### YOUR ASSIGNMENT
Leaving out the pictures, print exactly the lines from the one holding "Surface tilt per" to the last line of the entries below, both included, and nothing more.

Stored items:

- Opening Delimiter -

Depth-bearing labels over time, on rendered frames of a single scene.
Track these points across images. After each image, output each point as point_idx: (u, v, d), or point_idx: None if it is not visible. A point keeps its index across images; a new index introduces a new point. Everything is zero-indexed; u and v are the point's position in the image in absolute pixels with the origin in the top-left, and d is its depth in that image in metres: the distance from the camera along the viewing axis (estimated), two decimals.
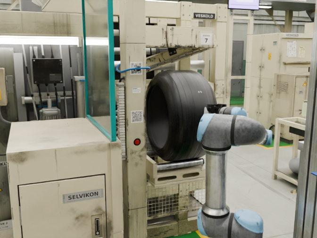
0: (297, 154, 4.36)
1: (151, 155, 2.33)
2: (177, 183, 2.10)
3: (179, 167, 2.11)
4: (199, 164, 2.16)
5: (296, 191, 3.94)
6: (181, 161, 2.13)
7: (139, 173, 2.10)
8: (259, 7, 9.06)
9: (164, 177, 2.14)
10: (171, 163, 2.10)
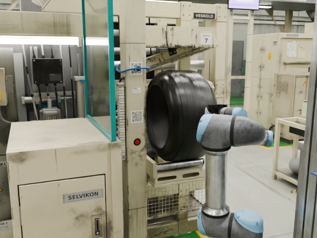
0: (297, 154, 4.36)
1: (149, 151, 2.36)
2: (177, 183, 2.10)
3: (176, 161, 2.14)
4: None
5: (296, 191, 3.94)
6: None
7: (139, 173, 2.10)
8: (259, 7, 9.06)
9: (164, 177, 2.14)
10: None
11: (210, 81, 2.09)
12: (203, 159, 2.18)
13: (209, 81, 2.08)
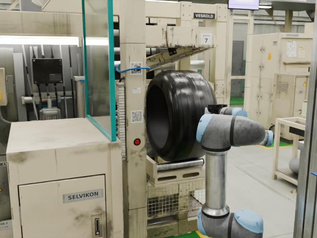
0: (297, 154, 4.36)
1: (151, 156, 2.33)
2: (177, 183, 2.10)
3: (179, 163, 2.11)
4: (198, 159, 2.16)
5: (296, 191, 3.94)
6: None
7: (139, 173, 2.10)
8: (259, 7, 9.06)
9: (164, 177, 2.14)
10: (169, 162, 2.12)
11: None
12: (203, 164, 2.18)
13: None
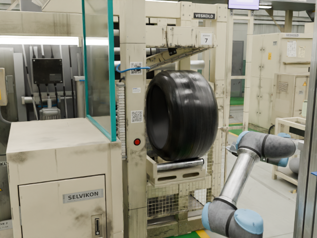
0: (297, 154, 4.36)
1: None
2: (177, 183, 2.10)
3: None
4: (197, 165, 2.19)
5: (296, 191, 3.94)
6: (182, 165, 2.12)
7: (139, 173, 2.10)
8: (259, 7, 9.06)
9: (164, 177, 2.14)
10: (171, 167, 2.09)
11: (208, 152, 2.17)
12: None
13: (207, 153, 2.17)
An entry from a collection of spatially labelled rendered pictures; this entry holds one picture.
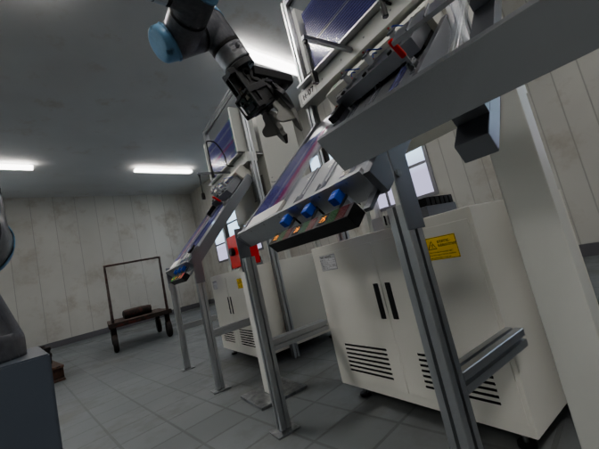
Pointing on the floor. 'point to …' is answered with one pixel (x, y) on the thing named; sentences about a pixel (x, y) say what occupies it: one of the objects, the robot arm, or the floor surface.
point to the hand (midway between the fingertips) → (293, 132)
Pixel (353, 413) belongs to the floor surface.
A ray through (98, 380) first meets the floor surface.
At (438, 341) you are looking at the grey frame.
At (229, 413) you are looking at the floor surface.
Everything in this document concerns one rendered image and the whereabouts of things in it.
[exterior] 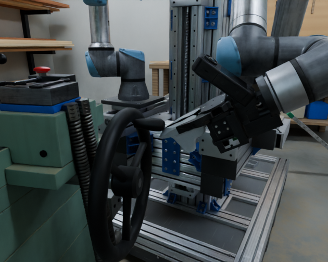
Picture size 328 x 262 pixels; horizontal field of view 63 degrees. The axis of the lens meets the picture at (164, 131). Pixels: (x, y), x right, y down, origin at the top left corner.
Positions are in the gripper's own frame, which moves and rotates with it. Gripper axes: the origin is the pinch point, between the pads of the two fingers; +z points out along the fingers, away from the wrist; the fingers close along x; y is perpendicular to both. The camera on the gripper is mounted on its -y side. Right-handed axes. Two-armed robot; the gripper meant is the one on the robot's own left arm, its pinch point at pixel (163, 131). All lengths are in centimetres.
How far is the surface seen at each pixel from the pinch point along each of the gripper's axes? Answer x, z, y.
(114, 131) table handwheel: -10.3, 2.8, -5.7
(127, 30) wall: 333, 116, -76
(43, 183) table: -15.2, 16.4, -4.0
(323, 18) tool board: 330, -105, 36
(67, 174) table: -11.9, 14.4, -3.0
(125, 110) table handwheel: -4.2, 2.7, -7.2
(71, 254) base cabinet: -3.2, 37.4, 18.0
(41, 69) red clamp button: -2.9, 13.9, -21.1
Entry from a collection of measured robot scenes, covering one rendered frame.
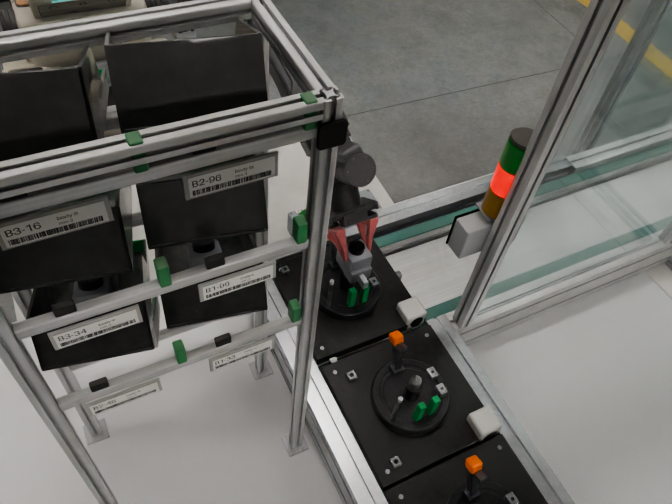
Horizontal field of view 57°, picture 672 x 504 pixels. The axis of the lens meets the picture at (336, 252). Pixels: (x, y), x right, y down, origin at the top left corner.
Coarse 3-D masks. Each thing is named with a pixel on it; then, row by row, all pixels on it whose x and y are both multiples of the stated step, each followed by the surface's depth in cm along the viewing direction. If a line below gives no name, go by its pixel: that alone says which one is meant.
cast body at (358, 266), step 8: (360, 240) 116; (352, 248) 113; (360, 248) 114; (336, 256) 119; (352, 256) 114; (360, 256) 114; (368, 256) 114; (344, 264) 116; (352, 264) 113; (360, 264) 114; (368, 264) 116; (344, 272) 118; (352, 272) 115; (360, 272) 115; (368, 272) 117; (352, 280) 116; (360, 280) 116
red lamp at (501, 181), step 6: (498, 162) 96; (498, 168) 96; (498, 174) 96; (504, 174) 95; (510, 174) 94; (492, 180) 98; (498, 180) 96; (504, 180) 95; (510, 180) 95; (492, 186) 98; (498, 186) 97; (504, 186) 96; (498, 192) 97; (504, 192) 97
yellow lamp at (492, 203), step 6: (486, 192) 101; (492, 192) 99; (486, 198) 101; (492, 198) 99; (498, 198) 98; (486, 204) 101; (492, 204) 100; (498, 204) 99; (486, 210) 102; (492, 210) 101; (498, 210) 100; (492, 216) 101
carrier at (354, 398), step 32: (384, 352) 118; (416, 352) 118; (352, 384) 113; (384, 384) 111; (416, 384) 106; (448, 384) 115; (352, 416) 109; (384, 416) 107; (416, 416) 106; (448, 416) 111; (480, 416) 109; (384, 448) 106; (416, 448) 106; (448, 448) 107; (384, 480) 102
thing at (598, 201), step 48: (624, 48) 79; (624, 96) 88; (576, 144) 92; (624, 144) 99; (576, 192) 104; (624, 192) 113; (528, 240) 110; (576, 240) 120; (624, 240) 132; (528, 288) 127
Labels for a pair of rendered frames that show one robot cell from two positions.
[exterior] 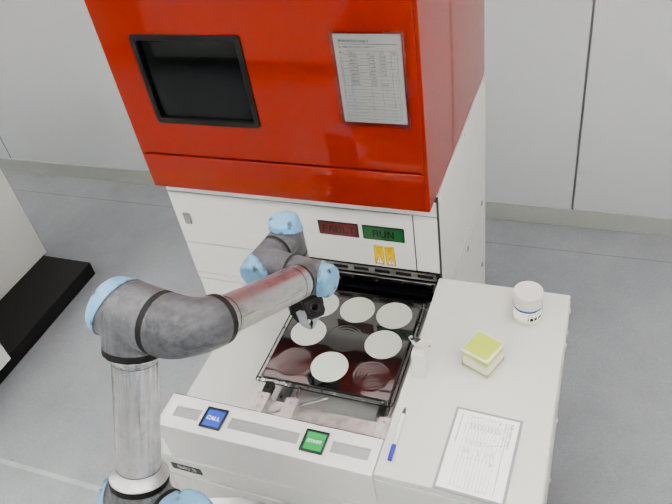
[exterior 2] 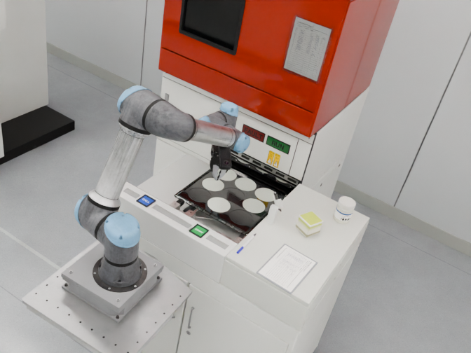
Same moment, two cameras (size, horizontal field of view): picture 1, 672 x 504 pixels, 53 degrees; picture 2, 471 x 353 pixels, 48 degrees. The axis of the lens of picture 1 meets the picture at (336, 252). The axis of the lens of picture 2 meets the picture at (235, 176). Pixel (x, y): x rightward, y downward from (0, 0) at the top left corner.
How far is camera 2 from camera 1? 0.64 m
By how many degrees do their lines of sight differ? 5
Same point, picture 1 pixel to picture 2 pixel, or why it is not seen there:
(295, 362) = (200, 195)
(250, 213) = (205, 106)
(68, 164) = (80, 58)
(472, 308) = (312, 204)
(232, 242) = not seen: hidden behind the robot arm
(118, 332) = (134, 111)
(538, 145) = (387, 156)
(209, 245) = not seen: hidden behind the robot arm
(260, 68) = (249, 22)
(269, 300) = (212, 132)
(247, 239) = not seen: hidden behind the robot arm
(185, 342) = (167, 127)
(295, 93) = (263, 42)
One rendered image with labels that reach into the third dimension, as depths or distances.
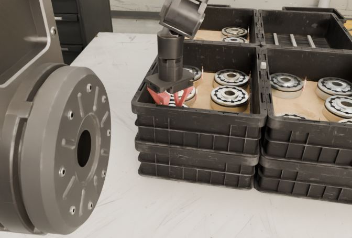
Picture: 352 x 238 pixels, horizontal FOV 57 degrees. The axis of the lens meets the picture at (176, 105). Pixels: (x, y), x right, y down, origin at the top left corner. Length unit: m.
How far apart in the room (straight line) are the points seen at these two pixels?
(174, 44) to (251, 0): 3.53
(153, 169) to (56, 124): 0.62
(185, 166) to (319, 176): 0.31
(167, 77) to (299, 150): 0.33
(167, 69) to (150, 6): 3.57
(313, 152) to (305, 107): 0.21
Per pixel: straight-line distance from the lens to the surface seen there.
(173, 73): 0.72
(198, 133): 0.74
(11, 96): 0.25
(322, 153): 0.78
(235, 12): 1.41
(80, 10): 2.24
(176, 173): 0.83
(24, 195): 0.24
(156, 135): 0.76
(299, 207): 0.85
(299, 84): 1.00
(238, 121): 0.70
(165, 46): 0.70
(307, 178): 0.82
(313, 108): 0.96
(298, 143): 0.74
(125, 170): 0.89
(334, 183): 0.84
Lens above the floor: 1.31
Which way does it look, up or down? 33 degrees down
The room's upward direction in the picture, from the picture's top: straight up
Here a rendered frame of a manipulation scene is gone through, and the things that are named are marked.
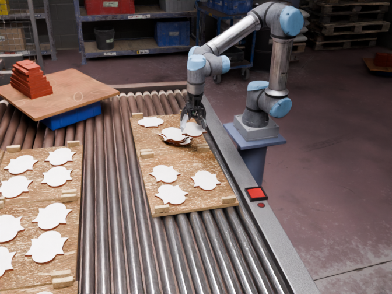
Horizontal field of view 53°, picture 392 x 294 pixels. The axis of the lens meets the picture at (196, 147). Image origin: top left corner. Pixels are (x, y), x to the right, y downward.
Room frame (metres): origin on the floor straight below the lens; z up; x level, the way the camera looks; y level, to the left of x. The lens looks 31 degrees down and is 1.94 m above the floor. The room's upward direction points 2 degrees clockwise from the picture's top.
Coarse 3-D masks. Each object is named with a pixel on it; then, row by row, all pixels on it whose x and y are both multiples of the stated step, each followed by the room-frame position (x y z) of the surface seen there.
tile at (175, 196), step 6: (162, 186) 1.32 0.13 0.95; (168, 186) 1.32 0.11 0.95; (174, 186) 1.32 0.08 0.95; (162, 192) 1.28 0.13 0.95; (168, 192) 1.28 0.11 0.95; (174, 192) 1.28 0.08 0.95; (180, 192) 1.28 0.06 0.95; (186, 192) 1.28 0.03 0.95; (162, 198) 1.24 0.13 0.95; (168, 198) 1.24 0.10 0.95; (174, 198) 1.24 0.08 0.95; (180, 198) 1.24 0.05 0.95; (174, 204) 1.21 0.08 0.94; (180, 204) 1.22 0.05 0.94
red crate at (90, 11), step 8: (88, 0) 5.50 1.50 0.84; (96, 0) 5.54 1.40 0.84; (104, 0) 5.57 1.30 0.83; (112, 0) 5.61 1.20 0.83; (120, 0) 5.64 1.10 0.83; (128, 0) 5.68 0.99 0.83; (88, 8) 5.50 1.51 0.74; (96, 8) 5.53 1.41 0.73; (104, 8) 5.57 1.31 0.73; (112, 8) 5.60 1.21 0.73; (120, 8) 5.64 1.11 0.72; (128, 8) 5.68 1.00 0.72
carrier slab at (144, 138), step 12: (132, 120) 1.92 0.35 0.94; (168, 120) 1.93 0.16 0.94; (192, 120) 1.94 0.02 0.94; (132, 132) 1.79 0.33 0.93; (144, 132) 1.79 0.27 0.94; (156, 132) 1.79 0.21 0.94; (144, 144) 1.67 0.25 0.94; (156, 144) 1.67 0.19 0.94; (168, 144) 1.68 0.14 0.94; (192, 144) 1.68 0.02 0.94
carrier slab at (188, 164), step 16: (144, 160) 1.52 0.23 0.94; (160, 160) 1.53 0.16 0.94; (176, 160) 1.53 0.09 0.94; (192, 160) 1.54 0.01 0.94; (208, 160) 1.54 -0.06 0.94; (144, 176) 1.40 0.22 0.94; (192, 176) 1.41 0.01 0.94; (224, 176) 1.42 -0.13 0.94; (192, 192) 1.30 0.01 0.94; (208, 192) 1.30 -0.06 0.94; (224, 192) 1.30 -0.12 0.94; (176, 208) 1.19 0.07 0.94; (192, 208) 1.20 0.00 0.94; (208, 208) 1.21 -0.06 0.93
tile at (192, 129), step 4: (188, 124) 1.66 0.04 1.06; (192, 124) 1.66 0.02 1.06; (196, 124) 1.66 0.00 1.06; (188, 128) 1.62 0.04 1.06; (192, 128) 1.62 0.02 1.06; (196, 128) 1.62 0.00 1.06; (200, 128) 1.62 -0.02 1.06; (184, 132) 1.57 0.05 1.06; (188, 132) 1.58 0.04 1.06; (192, 132) 1.58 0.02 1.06; (196, 132) 1.58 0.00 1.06; (200, 132) 1.58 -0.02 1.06; (204, 132) 1.59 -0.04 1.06; (192, 136) 1.55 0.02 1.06; (196, 136) 1.55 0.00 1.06
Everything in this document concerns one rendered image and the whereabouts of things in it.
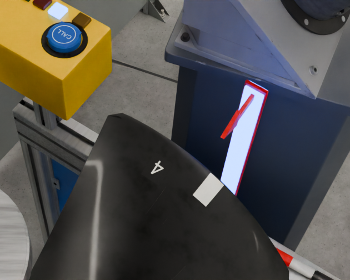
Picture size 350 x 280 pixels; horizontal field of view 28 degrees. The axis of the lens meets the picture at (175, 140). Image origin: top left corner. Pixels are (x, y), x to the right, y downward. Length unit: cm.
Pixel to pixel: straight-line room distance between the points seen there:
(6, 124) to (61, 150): 84
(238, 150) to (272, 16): 19
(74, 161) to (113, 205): 45
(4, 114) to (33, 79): 98
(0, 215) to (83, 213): 32
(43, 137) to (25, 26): 24
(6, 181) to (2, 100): 28
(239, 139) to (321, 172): 37
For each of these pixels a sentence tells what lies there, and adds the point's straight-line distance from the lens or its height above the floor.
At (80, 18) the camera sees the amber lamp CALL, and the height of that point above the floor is 108.
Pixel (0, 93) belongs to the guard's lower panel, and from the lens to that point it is 177.
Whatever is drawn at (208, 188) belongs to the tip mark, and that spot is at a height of 116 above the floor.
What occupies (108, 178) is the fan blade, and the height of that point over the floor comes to 118.
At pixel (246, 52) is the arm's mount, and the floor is 104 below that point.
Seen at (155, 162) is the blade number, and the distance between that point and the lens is 63.
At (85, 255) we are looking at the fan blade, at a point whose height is 118.
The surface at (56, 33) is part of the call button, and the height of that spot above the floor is 108.
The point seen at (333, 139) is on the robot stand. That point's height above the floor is 90.
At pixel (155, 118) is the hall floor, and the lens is 207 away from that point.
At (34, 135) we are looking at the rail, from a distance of 107.
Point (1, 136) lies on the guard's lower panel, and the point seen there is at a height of 14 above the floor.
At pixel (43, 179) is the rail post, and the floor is 68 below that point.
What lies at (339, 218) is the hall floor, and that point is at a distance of 200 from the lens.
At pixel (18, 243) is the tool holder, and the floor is 147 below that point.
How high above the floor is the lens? 173
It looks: 58 degrees down
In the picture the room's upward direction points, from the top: 7 degrees clockwise
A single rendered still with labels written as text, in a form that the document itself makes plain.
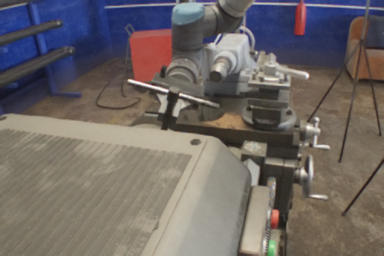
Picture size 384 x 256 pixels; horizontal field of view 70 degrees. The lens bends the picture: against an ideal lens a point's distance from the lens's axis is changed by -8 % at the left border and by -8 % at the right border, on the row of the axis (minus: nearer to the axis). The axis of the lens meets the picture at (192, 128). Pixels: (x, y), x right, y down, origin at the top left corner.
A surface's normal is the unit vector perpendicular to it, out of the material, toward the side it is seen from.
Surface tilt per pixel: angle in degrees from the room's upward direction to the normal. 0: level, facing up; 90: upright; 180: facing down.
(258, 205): 0
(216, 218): 45
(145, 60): 90
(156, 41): 90
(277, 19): 90
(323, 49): 90
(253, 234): 0
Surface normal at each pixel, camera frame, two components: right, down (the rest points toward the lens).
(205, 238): 0.64, -0.55
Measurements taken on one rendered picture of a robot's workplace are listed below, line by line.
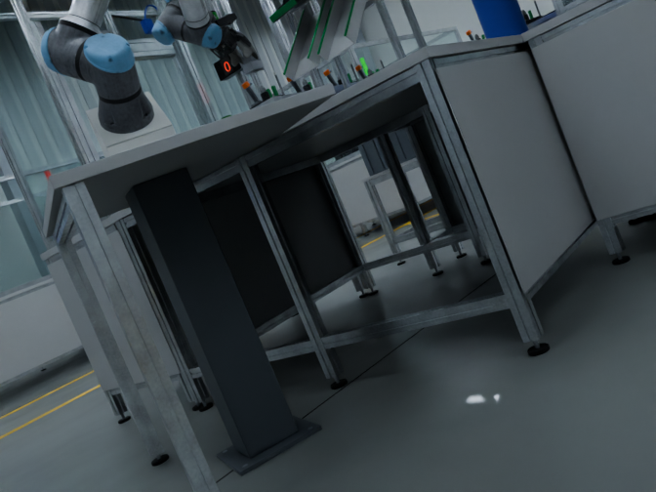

- Closing Delimiter -

### ANSWER SPACE
Surface tilt per pixel: angle in degrees from the room's upward direction to the normal. 0: level, facing up; 90: upright; 180: facing down.
(258, 205): 0
(216, 218): 45
(145, 60): 90
(156, 41): 90
(277, 19): 90
(323, 49): 90
(253, 234): 0
Surface normal at each pixel, camera frame, two components: right, down (the rest points toward the lens).
(205, 238): 0.64, -0.55
Measurements taken on one rendered picture of a robot's workplace are listed below, line by line.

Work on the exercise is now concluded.